Look below for the line holding "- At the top" and the line holding "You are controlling". Transcribe exactly those lines and all lines between them, nothing more.

━━━━

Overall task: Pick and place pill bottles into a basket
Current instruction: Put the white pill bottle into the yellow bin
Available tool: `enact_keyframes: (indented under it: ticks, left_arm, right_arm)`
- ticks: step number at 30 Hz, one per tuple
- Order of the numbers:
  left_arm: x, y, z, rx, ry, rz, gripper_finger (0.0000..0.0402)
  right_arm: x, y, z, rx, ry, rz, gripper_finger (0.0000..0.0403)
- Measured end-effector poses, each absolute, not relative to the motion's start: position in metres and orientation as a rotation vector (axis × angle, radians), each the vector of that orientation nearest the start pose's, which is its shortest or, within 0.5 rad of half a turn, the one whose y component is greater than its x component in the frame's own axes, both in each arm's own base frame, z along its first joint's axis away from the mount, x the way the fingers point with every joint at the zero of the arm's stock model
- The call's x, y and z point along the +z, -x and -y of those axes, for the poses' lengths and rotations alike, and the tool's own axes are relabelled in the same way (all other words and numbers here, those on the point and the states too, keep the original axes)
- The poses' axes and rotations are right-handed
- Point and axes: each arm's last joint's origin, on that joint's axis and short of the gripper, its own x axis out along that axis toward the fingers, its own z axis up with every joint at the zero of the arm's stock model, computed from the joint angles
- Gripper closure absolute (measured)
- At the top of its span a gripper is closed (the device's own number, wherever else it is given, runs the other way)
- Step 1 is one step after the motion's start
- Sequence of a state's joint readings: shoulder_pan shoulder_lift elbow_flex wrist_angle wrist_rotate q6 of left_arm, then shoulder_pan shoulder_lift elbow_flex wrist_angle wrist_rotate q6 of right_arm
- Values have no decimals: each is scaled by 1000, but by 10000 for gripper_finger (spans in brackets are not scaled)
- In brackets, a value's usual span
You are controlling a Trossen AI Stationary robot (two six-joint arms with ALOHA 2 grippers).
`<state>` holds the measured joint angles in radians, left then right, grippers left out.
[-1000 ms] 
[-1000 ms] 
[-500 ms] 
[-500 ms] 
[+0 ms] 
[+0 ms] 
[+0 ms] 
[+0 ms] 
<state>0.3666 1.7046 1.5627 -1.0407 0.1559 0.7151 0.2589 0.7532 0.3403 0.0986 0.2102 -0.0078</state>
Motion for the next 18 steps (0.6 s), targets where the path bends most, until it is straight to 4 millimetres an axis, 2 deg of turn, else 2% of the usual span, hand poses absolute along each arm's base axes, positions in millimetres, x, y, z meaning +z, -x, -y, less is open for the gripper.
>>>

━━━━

Response below:
- At the top of its span a gripper is closed (the device's own number, wherever else it is given, runs the other way)
- Step 1 is one step after the motion's start
- Sequence of a state's joint readings: shoulder_pan shoulder_lift elbow_flex wrist_angle wrist_rotate q6 of left_arm, then shoulder_pan shoulder_lift elbow_flex wrist_angle wrist_rotate q6 of right_arm
- Values have no decimals: each is scaled by 1000, but by 10000 for gripper_finger (spans in brackets are not scaled)
- In brackets, a value's usual span
You are controlling a Trossen AI Stationary robot (two six-joint arms with ALOHA 2 grippers).

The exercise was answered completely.